[Records from a data source]
□ □ □ □ □ □ □

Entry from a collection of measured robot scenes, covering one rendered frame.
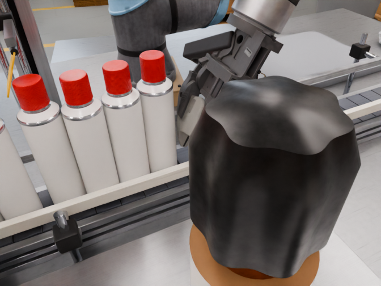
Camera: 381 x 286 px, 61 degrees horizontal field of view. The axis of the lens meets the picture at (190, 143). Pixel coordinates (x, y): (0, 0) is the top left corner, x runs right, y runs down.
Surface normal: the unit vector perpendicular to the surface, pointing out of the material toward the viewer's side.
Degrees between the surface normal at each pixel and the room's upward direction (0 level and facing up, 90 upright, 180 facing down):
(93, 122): 90
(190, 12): 91
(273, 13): 84
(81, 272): 0
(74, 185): 90
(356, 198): 0
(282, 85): 0
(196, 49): 57
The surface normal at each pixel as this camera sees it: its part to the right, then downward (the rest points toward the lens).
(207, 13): 0.38, 0.71
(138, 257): -0.02, -0.78
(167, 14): 0.38, 0.54
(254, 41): -0.79, -0.14
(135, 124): 0.74, 0.41
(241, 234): -0.02, 0.63
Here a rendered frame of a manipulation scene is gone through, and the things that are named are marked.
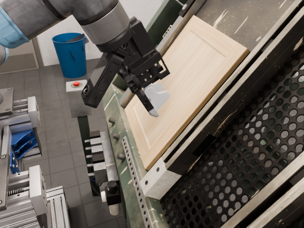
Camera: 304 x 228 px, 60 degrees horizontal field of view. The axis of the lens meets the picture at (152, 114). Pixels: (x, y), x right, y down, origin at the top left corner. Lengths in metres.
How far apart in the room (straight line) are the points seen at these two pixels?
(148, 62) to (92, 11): 0.13
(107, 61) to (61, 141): 2.23
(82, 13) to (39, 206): 0.66
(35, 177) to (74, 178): 1.35
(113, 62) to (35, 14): 0.14
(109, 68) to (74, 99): 1.08
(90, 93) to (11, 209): 0.53
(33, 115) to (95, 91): 0.83
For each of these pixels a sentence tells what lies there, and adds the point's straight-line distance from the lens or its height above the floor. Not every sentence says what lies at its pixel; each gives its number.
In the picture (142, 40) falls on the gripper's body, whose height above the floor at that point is 1.49.
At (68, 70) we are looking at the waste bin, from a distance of 3.77.
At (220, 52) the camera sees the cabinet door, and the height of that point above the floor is 1.29.
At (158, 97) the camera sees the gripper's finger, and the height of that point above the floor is 1.37.
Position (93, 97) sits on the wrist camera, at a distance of 0.50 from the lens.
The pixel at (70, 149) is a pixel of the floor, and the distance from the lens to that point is 2.56.
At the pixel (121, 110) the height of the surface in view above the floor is 0.90.
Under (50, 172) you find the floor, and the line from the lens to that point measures 2.40.
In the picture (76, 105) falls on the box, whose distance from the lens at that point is 1.57.
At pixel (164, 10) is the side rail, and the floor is 1.31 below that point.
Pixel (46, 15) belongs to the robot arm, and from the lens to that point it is 0.44.
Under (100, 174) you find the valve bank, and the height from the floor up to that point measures 0.73.
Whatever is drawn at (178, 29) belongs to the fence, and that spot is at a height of 1.27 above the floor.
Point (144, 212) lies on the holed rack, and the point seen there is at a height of 0.89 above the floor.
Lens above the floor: 1.64
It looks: 34 degrees down
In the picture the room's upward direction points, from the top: straight up
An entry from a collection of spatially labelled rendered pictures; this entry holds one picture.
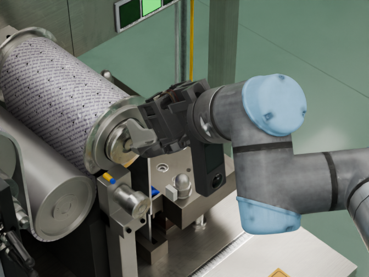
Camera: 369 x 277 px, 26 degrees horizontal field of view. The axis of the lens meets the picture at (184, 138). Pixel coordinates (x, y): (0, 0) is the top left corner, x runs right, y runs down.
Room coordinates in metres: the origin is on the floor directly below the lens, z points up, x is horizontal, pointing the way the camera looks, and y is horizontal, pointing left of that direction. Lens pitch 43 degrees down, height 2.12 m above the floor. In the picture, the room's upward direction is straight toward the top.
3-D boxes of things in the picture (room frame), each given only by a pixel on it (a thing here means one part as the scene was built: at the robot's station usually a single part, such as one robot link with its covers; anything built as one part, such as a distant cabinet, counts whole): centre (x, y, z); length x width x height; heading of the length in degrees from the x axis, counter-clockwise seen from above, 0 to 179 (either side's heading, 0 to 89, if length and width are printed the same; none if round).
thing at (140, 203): (0.84, 0.07, 1.18); 0.04 x 0.02 x 0.04; 134
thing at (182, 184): (1.01, 0.00, 1.05); 0.04 x 0.04 x 0.04
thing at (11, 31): (1.14, 0.31, 1.28); 0.06 x 0.05 x 0.02; 44
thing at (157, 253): (1.06, 0.15, 0.92); 0.28 x 0.04 x 0.04; 44
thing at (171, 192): (1.00, 0.02, 1.04); 0.02 x 0.01 x 0.02; 44
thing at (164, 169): (1.17, 0.09, 1.00); 0.40 x 0.16 x 0.06; 44
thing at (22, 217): (0.69, 0.22, 1.34); 0.06 x 0.03 x 0.03; 44
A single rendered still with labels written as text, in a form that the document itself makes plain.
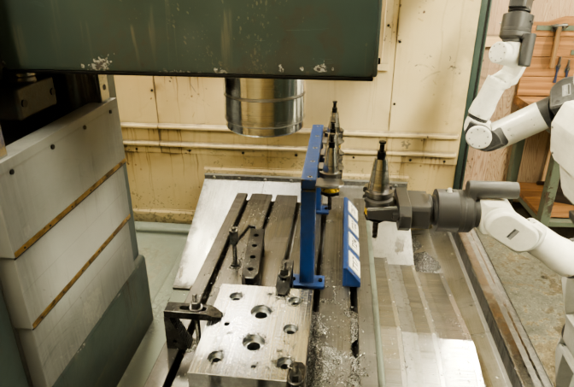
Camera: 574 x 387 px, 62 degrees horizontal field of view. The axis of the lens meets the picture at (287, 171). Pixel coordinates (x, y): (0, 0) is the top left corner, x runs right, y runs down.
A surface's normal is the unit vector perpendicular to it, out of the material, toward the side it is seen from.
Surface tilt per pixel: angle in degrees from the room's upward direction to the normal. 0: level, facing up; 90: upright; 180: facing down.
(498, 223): 93
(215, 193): 24
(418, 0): 90
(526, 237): 93
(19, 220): 90
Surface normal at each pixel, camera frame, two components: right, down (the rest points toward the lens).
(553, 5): -0.07, 0.39
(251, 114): -0.29, 0.37
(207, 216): -0.04, -0.68
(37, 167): 0.99, 0.04
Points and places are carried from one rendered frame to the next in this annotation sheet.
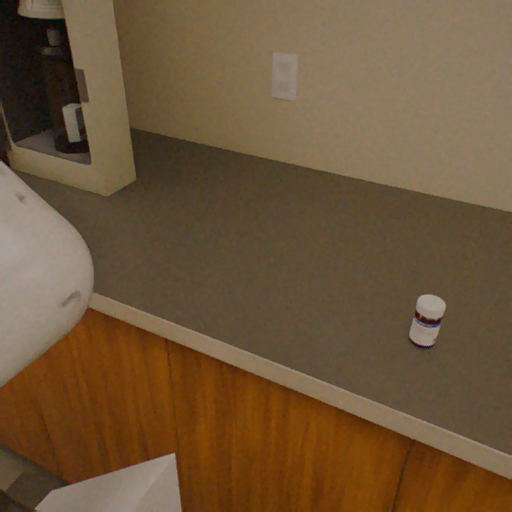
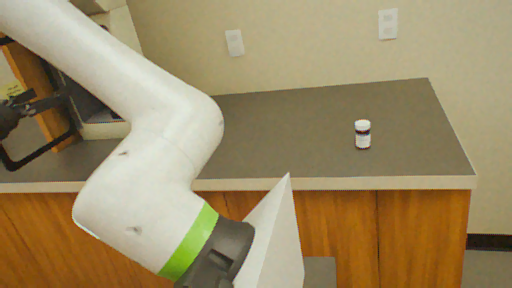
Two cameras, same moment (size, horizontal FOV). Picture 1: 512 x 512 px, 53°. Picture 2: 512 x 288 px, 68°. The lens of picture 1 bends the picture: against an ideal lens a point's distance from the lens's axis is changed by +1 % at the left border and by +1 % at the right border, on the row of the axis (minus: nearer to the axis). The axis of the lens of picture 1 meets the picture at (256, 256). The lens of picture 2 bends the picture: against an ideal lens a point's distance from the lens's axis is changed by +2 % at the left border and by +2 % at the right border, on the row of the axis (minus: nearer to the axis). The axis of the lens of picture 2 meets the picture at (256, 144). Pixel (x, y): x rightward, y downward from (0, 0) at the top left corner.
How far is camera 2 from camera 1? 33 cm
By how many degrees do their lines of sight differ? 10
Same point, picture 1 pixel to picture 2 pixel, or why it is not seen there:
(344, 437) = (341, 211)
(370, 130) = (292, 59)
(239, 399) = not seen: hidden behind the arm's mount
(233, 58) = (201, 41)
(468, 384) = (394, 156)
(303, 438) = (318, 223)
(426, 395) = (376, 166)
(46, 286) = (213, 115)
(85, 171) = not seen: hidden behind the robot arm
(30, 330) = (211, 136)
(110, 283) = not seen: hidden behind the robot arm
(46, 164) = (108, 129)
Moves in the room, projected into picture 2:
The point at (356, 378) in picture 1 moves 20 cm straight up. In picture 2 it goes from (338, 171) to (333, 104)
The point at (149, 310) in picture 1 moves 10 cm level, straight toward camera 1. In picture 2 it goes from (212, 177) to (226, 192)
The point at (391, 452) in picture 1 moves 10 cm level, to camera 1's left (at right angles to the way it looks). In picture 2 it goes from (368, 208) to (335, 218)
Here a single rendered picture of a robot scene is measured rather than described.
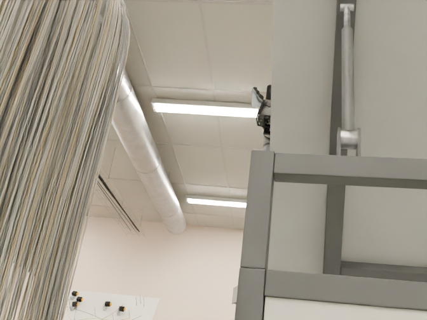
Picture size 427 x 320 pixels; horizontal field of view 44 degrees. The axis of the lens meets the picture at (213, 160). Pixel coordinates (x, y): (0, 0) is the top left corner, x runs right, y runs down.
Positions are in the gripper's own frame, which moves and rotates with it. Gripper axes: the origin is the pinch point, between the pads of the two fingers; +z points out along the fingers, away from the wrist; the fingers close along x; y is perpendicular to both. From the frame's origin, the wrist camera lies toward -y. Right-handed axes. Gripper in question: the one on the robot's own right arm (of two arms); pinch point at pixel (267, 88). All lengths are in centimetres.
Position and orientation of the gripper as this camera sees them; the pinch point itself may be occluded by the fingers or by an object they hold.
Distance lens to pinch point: 177.2
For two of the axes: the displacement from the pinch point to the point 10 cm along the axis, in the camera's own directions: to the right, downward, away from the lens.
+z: -1.8, -4.4, -8.8
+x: -9.5, -1.5, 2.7
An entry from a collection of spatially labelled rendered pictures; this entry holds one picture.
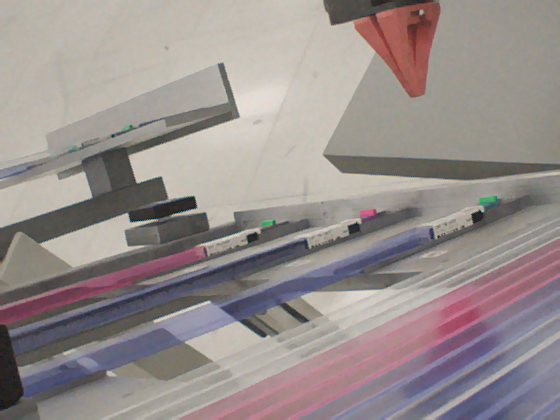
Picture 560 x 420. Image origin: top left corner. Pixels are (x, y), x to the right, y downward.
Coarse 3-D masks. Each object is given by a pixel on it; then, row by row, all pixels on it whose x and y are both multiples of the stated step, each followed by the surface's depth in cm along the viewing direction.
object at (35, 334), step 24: (360, 216) 73; (288, 240) 68; (216, 264) 63; (240, 264) 63; (264, 264) 65; (144, 288) 58; (168, 288) 59; (192, 288) 60; (72, 312) 54; (96, 312) 55; (120, 312) 56; (24, 336) 52; (48, 336) 53
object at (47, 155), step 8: (128, 128) 115; (72, 144) 108; (80, 144) 109; (40, 152) 105; (48, 152) 106; (56, 152) 106; (64, 152) 107; (72, 152) 108; (8, 160) 102; (16, 160) 102; (24, 160) 103; (32, 160) 104; (40, 160) 105; (48, 160) 106; (0, 168) 101; (8, 168) 101; (16, 168) 102
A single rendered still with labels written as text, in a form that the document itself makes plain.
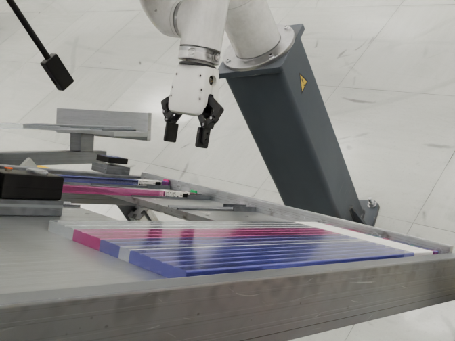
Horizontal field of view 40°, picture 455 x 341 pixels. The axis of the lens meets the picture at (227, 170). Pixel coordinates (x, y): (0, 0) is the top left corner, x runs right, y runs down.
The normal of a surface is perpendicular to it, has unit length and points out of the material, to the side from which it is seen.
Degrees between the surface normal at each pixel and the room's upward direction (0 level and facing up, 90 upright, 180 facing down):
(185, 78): 43
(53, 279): 48
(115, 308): 90
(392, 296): 90
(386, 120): 0
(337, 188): 90
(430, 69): 0
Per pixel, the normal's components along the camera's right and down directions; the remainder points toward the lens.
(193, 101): -0.60, 0.00
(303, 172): -0.36, 0.70
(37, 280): 0.16, -0.99
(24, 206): 0.74, 0.15
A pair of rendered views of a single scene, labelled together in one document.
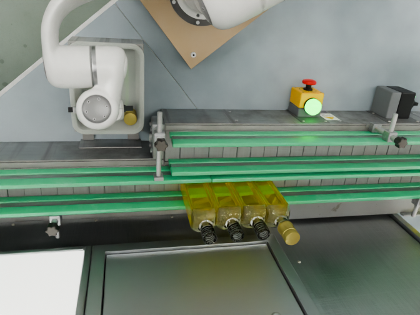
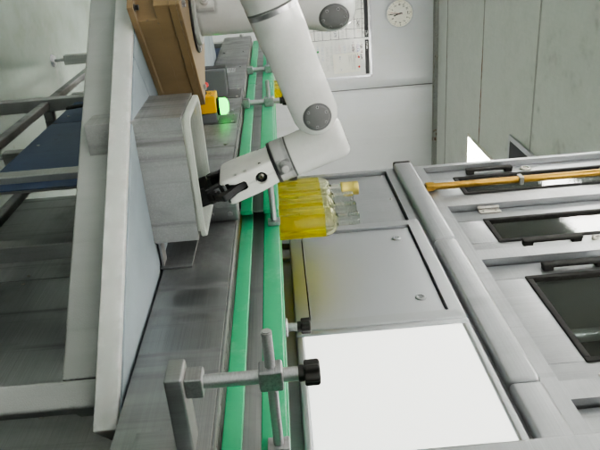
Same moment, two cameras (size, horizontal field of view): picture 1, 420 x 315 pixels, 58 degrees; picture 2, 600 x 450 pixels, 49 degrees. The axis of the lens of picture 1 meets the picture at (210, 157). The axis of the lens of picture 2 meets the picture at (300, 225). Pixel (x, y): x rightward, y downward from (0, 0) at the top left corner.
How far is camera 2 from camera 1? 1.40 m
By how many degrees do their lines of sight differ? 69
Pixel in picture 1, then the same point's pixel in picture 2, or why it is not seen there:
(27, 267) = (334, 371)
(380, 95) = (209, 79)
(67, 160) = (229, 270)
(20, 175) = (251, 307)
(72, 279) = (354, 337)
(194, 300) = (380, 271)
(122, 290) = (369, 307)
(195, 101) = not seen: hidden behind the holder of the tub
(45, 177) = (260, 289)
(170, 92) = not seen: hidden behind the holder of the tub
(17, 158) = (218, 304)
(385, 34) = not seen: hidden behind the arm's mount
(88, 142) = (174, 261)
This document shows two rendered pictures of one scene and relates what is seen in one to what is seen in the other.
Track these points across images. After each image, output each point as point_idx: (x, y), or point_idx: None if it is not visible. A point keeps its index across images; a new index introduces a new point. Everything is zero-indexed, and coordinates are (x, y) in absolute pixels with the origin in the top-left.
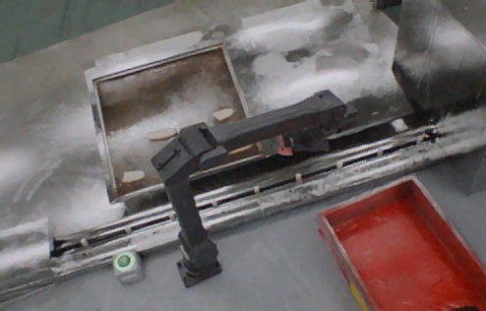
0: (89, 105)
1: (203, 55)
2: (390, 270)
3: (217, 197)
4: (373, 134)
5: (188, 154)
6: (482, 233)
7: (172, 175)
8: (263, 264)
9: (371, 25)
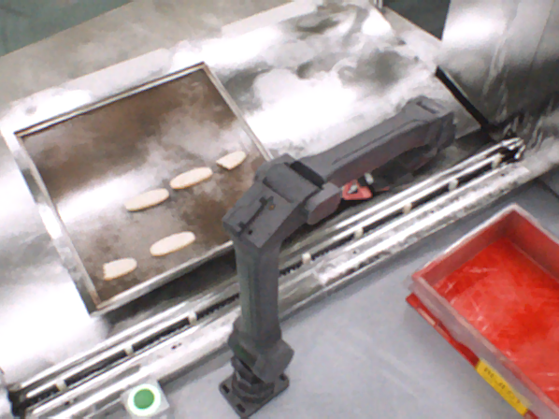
0: (3, 176)
1: (179, 81)
2: (516, 335)
3: None
4: (432, 163)
5: (286, 201)
6: None
7: (270, 238)
8: (345, 361)
9: None
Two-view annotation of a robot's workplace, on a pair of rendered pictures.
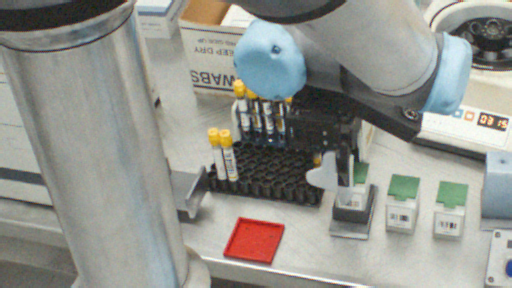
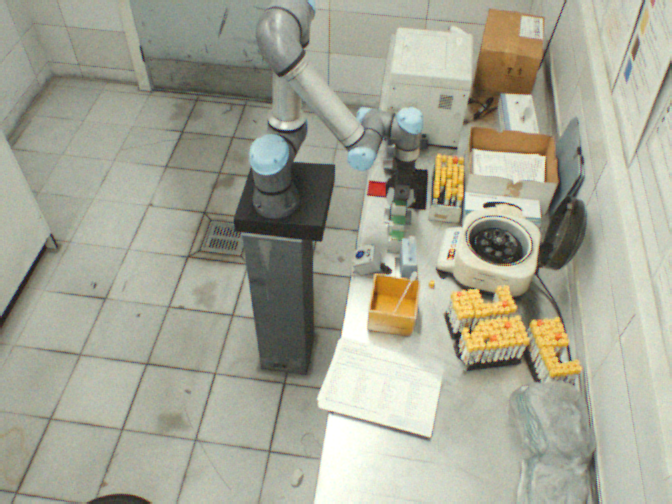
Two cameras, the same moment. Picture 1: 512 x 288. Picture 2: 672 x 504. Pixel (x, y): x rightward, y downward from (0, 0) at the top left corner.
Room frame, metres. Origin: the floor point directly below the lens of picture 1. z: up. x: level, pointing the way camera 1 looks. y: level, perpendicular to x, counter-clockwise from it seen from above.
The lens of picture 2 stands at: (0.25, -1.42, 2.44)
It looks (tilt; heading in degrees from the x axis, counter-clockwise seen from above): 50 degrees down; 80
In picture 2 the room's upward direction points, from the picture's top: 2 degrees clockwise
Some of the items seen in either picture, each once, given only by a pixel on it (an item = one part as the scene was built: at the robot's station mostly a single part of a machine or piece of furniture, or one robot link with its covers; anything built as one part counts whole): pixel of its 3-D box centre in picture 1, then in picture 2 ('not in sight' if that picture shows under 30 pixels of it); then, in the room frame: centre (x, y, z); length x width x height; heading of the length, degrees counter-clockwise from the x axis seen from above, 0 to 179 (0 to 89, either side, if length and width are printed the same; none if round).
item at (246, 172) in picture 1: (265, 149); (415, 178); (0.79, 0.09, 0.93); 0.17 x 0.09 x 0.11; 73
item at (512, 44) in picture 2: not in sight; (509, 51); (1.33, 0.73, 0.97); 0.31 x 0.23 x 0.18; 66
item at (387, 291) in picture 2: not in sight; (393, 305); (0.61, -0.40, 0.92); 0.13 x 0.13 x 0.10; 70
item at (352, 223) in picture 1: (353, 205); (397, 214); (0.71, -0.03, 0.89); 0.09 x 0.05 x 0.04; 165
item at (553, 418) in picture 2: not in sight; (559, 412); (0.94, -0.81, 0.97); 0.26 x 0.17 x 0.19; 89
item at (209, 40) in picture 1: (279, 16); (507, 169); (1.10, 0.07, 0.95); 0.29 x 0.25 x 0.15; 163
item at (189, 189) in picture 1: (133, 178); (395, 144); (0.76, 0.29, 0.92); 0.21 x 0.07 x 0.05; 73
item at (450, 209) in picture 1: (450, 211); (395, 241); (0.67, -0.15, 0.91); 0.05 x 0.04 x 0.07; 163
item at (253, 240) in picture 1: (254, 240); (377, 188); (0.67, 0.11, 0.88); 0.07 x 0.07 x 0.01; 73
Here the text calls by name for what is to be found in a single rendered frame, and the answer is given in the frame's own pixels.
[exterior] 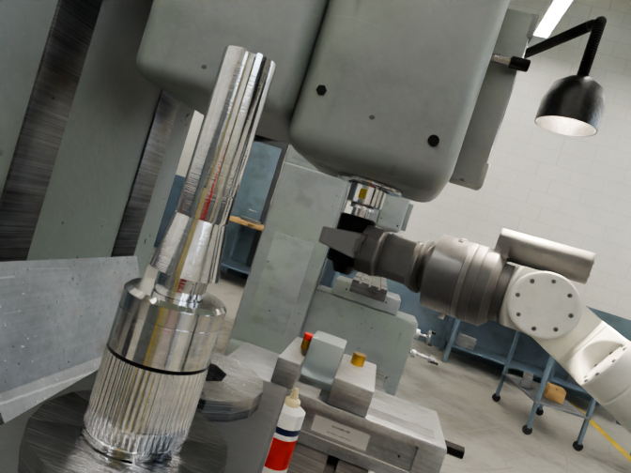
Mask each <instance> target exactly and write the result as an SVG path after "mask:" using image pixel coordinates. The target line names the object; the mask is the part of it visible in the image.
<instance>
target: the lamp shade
mask: <svg viewBox="0 0 631 473"><path fill-rule="evenodd" d="M604 112H605V90H604V88H603V87H602V86H601V85H600V84H599V83H598V82H597V81H595V80H594V79H593V78H591V77H588V76H585V75H570V76H567V77H564V78H561V79H559V80H557V81H555V82H554V83H553V84H552V86H551V87H550V88H549V89H548V90H547V92H546V93H545V95H544V96H543V97H542V99H541V102H540V105H539V108H538V111H537V114H536V117H535V119H534V123H535V124H536V125H537V126H539V127H540V128H542V129H544V130H548V131H551V132H555V133H558V134H562V135H568V136H576V137H587V136H593V135H595V134H596V133H597V132H598V129H599V126H600V123H601V120H602V118H603V115H604Z"/></svg>
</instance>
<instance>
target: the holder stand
mask: <svg viewBox="0 0 631 473"><path fill-rule="evenodd" d="M97 374H98V370H97V371H95V372H93V373H92V374H89V375H88V376H86V377H84V378H82V379H81V380H79V381H77V382H75V383H74V384H72V385H70V386H69V387H67V388H65V389H63V390H61V391H59V392H57V393H56V394H55V395H53V396H52V397H50V398H48V399H46V400H45V401H43V402H41V403H39V404H37V405H35V406H34V407H32V408H30V409H28V410H27V411H25V412H23V413H22V414H21V415H19V416H17V417H16V418H14V419H12V420H10V421H8V422H6V423H4V424H3V425H1V426H0V473H262V470H263V467H264V465H265V462H266V460H267V457H268V452H269V449H270V446H271V443H272V442H271V441H272V440H273V439H272V438H273V436H274V433H275V430H276V426H277V423H278V420H279V418H280V415H281V412H282V409H283V406H284V403H285V397H286V394H287V389H286V388H285V387H282V386H279V385H276V384H273V383H270V382H268V381H265V380H262V379H261V378H260V377H259V376H258V375H257V374H256V373H255V371H254V370H252V369H251V368H249V367H247V366H246V365H244V364H243V363H241V362H240V361H238V360H236V359H232V358H230V357H228V356H226V355H224V354H221V353H219V352H216V351H214V353H213V356H212V360H211V363H210V364H209V368H208V374H207V377H206V380H205V383H204V386H203V389H202V392H201V395H200V398H199V401H198V405H197V407H196V410H195V413H194V416H193V419H192V425H191V428H190V431H189V433H188V436H187V440H186V443H185V445H184V447H183V449H182V450H181V451H179V452H178V453H176V454H175V455H172V456H170V457H168V458H165V459H161V460H157V461H131V460H125V459H121V458H117V457H114V456H112V455H109V454H107V453H104V452H102V451H100V450H98V449H96V448H95V447H94V446H92V445H91V444H90V443H89V442H88V441H87V439H86V438H85V436H84V434H83V431H82V423H83V420H84V417H85V411H86V409H87V405H88V402H89V399H90V396H91V392H92V389H93V387H94V383H95V380H96V377H97Z"/></svg>
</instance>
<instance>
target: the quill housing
mask: <svg viewBox="0 0 631 473"><path fill-rule="evenodd" d="M509 2H510V0H329V3H328V5H327V8H326V11H325V15H324V18H323V21H322V24H321V26H320V29H319V33H318V36H317V39H316V42H315V47H314V50H313V53H312V56H311V59H310V62H309V66H308V69H307V71H306V74H305V77H304V81H303V84H302V87H301V90H300V94H299V98H298V101H297V104H296V107H295V110H294V114H293V116H292V119H291V122H290V125H289V132H288V134H289V140H290V143H291V144H292V145H293V147H294V149H295V150H296V151H297V152H298V153H299V154H301V155H302V156H303V157H304V158H305V159H306V160H308V161H309V162H310V163H311V164H312V165H314V167H315V168H316V169H317V170H319V171H320V172H321V173H323V174H325V175H330V176H334V177H337V174H338V172H345V173H350V174H353V175H360V176H364V177H367V178H370V179H374V180H376V181H379V182H382V183H384V184H387V185H390V186H392V187H395V188H397V189H398V190H400V191H402V192H403V194H402V196H401V197H403V198H406V199H409V200H411V201H415V202H420V203H426V202H430V201H432V200H434V199H436V198H437V197H438V196H439V195H440V193H441V192H442V190H443V189H444V187H445V186H446V184H447V183H448V181H449V180H450V178H451V176H452V174H453V172H454V167H455V164H456V161H457V158H458V155H459V152H460V149H461V146H462V144H463V141H464V138H465V135H466V132H467V129H468V126H469V122H470V119H471V116H472V113H473V110H474V107H475V104H476V101H477V99H478V96H479V93H480V90H481V87H482V84H483V81H484V77H485V73H486V70H487V67H488V64H489V61H490V58H491V55H492V53H493V50H494V47H495V44H496V41H497V38H498V35H499V32H500V28H501V25H502V22H503V19H504V16H505V13H506V10H507V8H508V5H509ZM337 178H338V177H337Z"/></svg>
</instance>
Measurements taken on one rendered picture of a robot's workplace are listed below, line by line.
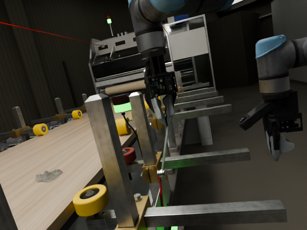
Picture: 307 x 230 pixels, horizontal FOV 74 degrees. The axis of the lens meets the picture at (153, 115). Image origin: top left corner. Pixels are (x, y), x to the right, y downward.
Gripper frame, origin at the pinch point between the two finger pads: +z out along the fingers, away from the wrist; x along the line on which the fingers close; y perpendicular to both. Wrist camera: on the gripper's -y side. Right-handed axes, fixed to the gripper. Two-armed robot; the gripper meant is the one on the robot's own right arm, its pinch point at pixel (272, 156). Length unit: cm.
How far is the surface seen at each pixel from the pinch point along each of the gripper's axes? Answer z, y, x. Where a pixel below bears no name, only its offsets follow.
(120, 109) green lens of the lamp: -24.0, -42.5, -7.0
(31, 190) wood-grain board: -7, -70, -20
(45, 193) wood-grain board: -7, -63, -22
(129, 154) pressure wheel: -7.8, -45.0, -2.5
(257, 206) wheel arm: -2.1, -11.3, -25.4
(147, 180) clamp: -0.9, -38.8, -8.5
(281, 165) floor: 83, 51, 146
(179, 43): -65, -32, 222

□ □ □ □ □ □ □

Work instructions: With the pictures removed, print only the lines starting at the line that has "(468, 384) = (394, 156)" and ending at the line that has "Position and orientation", both ends included, exactly as they stand above.

Reply to the exercise:
(468, 384) = (394, 156)
(303, 438) = (318, 223)
(426, 395) = (376, 166)
(46, 286) = (213, 115)
(85, 171) = not seen: hidden behind the robot arm
(30, 330) = (211, 136)
(110, 283) = not seen: hidden behind the robot arm
(46, 164) = (108, 129)
Moves in the room, projected into picture 2:
The point at (356, 378) in picture 1 moves 20 cm straight up. In picture 2 it goes from (338, 171) to (333, 104)
The point at (149, 310) in picture 1 moves 10 cm level, straight toward camera 1. In picture 2 it goes from (212, 177) to (226, 192)
The point at (391, 452) in picture 1 moves 10 cm level, to camera 1's left (at right angles to the way it looks). In picture 2 it goes from (368, 208) to (335, 218)
Here a single rendered picture of a robot scene is measured rather than described.
Picture size 427 x 320 pixels; horizontal field of view 44 degrees. The axis of the lens meets the picture at (213, 160). Pixel coordinates (x, y): (0, 0) is the top left corner, x runs right, y runs down.
Positions are in the gripper's own frame, which moves and rotates with it. Gripper axes: the origin is the pinch point, between the pads of the two fingers; +z points out along the fingers, away from the wrist; the fingers close along x; y is perpendicular to both. From the frame's origin, the wrist camera lies toward -y. Right-handed axes. Gripper in question: the one on the robot's own right arm (of two arms); pinch point at pixel (267, 88). All lengths are in centimetres.
Position and orientation of the gripper as this camera sees them; the pinch point itself may be occluded by the fingers or by an object they hold.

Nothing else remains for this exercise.